START Records for this exercise

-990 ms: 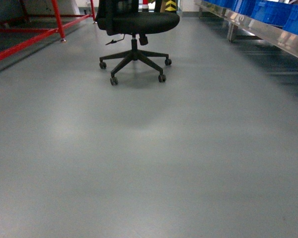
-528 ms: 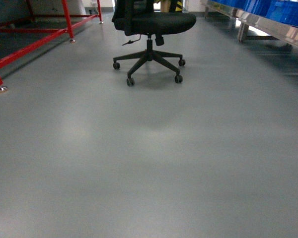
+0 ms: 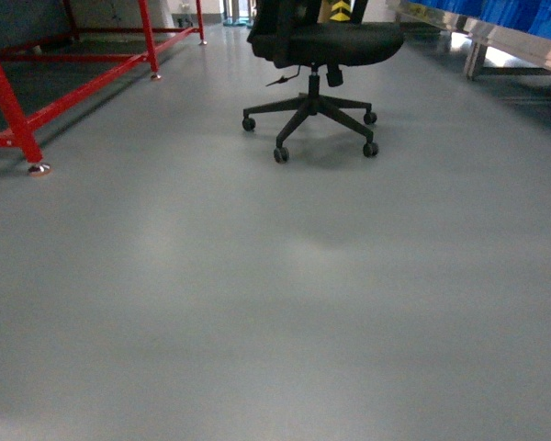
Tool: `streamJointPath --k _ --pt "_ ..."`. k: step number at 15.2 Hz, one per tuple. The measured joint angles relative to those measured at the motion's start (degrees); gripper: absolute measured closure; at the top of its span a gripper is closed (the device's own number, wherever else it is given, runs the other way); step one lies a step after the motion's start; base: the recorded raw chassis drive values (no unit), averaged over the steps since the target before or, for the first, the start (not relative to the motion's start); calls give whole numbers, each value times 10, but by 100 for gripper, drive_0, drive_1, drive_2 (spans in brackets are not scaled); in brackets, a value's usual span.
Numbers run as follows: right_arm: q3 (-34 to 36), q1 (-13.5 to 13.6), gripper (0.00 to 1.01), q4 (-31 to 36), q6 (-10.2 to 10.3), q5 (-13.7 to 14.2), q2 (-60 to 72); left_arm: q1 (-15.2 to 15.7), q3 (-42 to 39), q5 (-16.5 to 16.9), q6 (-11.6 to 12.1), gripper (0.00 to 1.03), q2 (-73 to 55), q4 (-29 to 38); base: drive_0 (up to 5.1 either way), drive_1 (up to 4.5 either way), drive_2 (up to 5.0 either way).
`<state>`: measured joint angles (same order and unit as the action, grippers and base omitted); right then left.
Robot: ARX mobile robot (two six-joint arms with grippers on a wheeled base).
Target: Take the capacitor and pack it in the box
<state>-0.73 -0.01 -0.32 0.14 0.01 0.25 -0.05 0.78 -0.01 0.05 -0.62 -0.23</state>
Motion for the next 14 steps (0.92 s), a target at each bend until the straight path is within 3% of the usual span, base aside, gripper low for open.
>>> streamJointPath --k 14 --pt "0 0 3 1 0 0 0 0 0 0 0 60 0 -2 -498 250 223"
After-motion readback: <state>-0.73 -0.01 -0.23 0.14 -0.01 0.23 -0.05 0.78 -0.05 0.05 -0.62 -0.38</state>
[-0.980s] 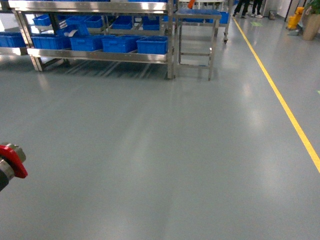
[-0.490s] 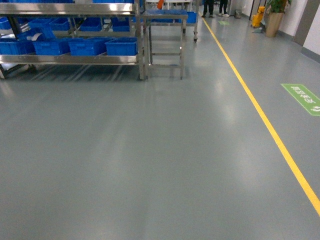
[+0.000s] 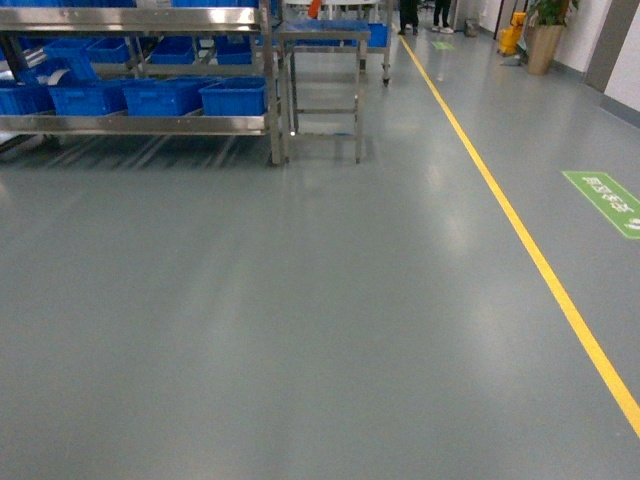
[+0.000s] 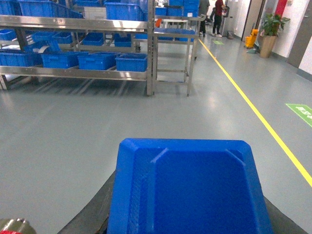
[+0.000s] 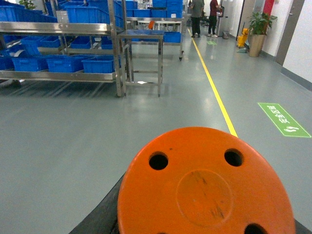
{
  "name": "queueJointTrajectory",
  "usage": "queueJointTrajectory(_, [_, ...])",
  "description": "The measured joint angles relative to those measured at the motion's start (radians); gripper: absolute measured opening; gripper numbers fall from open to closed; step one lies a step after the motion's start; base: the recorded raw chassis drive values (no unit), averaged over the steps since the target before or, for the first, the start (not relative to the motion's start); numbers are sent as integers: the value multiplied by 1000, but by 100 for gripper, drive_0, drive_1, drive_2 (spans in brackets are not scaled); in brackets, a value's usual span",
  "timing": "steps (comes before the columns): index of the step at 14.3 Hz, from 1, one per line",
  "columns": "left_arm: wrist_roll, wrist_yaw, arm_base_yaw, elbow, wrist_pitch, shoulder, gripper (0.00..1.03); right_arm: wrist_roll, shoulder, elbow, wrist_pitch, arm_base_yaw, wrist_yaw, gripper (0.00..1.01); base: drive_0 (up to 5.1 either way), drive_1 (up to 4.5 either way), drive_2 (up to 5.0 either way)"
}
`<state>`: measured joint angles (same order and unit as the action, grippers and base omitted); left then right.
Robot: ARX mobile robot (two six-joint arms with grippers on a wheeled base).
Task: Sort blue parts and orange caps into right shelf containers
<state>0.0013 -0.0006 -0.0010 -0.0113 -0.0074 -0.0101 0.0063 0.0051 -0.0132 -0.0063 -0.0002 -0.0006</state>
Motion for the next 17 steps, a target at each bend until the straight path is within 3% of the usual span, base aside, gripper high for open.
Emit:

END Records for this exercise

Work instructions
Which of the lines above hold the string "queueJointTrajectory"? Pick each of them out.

Answer box
  "name": "queueJointTrajectory",
  "usage": "queueJointTrajectory(_, [_, ...])",

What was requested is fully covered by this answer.